WHAT YOU NEED TO DO: Below are the records; give again exactly the line with "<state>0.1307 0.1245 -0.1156", the line with "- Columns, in", and each line that lies between them, and nothing besides.

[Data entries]
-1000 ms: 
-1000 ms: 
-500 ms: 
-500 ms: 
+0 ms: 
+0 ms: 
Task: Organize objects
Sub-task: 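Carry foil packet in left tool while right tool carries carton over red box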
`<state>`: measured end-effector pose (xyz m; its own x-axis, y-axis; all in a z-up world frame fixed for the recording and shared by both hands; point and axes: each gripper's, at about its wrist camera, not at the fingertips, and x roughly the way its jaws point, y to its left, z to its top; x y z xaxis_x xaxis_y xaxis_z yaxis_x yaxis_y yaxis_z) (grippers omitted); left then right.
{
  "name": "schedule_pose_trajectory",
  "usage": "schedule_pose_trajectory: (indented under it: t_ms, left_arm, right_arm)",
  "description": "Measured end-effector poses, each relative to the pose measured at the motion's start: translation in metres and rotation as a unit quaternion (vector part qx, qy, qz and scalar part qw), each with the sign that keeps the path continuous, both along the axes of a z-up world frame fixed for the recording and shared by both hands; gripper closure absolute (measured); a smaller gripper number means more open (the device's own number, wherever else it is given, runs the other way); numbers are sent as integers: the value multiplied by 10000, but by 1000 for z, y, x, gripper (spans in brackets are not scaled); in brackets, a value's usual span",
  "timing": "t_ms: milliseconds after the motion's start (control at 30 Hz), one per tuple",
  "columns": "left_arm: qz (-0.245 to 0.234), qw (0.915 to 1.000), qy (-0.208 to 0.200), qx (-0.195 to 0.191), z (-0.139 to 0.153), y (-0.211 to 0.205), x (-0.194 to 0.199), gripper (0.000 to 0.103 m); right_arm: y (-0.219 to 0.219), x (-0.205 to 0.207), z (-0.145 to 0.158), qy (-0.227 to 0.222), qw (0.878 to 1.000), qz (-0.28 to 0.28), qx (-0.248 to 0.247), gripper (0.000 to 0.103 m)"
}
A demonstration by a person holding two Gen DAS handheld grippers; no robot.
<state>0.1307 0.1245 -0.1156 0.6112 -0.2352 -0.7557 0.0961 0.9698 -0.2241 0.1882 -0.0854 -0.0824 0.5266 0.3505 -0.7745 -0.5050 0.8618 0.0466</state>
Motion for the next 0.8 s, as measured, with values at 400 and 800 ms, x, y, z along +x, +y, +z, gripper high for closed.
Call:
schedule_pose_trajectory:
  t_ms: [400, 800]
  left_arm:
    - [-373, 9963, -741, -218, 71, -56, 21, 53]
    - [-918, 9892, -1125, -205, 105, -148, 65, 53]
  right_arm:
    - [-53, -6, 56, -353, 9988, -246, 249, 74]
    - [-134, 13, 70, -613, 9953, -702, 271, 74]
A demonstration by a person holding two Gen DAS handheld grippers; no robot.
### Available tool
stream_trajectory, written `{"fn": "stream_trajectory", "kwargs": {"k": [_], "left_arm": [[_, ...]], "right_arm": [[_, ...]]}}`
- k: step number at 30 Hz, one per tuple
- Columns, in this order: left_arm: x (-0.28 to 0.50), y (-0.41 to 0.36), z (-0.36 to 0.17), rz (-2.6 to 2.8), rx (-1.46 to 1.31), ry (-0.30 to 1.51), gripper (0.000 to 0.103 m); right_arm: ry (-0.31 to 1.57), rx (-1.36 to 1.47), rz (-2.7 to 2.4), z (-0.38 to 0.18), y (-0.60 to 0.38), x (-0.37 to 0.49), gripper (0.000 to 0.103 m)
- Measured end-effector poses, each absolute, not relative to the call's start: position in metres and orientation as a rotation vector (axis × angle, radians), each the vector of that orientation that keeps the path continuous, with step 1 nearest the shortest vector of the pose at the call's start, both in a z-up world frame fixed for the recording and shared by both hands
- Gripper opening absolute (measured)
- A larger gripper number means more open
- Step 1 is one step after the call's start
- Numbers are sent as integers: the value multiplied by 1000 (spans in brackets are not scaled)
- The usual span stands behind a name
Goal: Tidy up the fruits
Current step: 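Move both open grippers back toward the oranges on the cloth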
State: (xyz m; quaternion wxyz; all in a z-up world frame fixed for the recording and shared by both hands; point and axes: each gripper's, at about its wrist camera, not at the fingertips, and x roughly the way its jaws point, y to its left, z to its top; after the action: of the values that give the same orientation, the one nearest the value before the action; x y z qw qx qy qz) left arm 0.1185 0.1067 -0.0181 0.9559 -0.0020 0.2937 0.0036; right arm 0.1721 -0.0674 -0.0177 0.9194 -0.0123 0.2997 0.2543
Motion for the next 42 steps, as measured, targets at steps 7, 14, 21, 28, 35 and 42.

RESPONSE FOR THIS EXERCISE:
<state>0.1307 0.1245 -0.1156 0.6112 -0.2352 -0.7557 0.0961 0.9698 -0.2241 0.1882 -0.0854 -0.0824 0.5266 0.3505 -0.7745 -0.5050 0.8618 0.0466</state>
Motion for the next 0.8 s, as measured, with values at 400 and 800 ms, x, y, z along +x, +y, +z, gripper high for closed.
Call:
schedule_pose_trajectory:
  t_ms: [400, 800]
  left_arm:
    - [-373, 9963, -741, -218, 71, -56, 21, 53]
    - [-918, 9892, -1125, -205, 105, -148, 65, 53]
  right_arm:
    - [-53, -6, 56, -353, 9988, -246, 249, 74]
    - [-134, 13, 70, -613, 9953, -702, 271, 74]
A demonstration by a person holding two Gen DAS handheld grippers; no robot.
### Available tool
stream_trajectory, written `{"fn": "stream_trajectory", "kwargs": {"k": [_], "left_arm": [[_, ...]], "right_arm": [[_, ...]]}}`
- k: step number at 30 Hz, one per tuple
- Columns, in this order: left_arm: x (-0.28 to 0.50), y (-0.41 to 0.36), z (-0.36 to 0.17), rz (-2.6 to 2.8), rx (-1.46 to 1.31), ry (-0.30 to 1.51), gripper (0.000 to 0.103 m); right_arm: ry (-0.31 to 1.57), rx (-1.36 to 1.47), rz (-2.7 to 2.4), z (-0.38 to 0.18), y (-0.60 to 0.38), x (-0.37 to 0.49), gripper (0.000 to 0.103 m)

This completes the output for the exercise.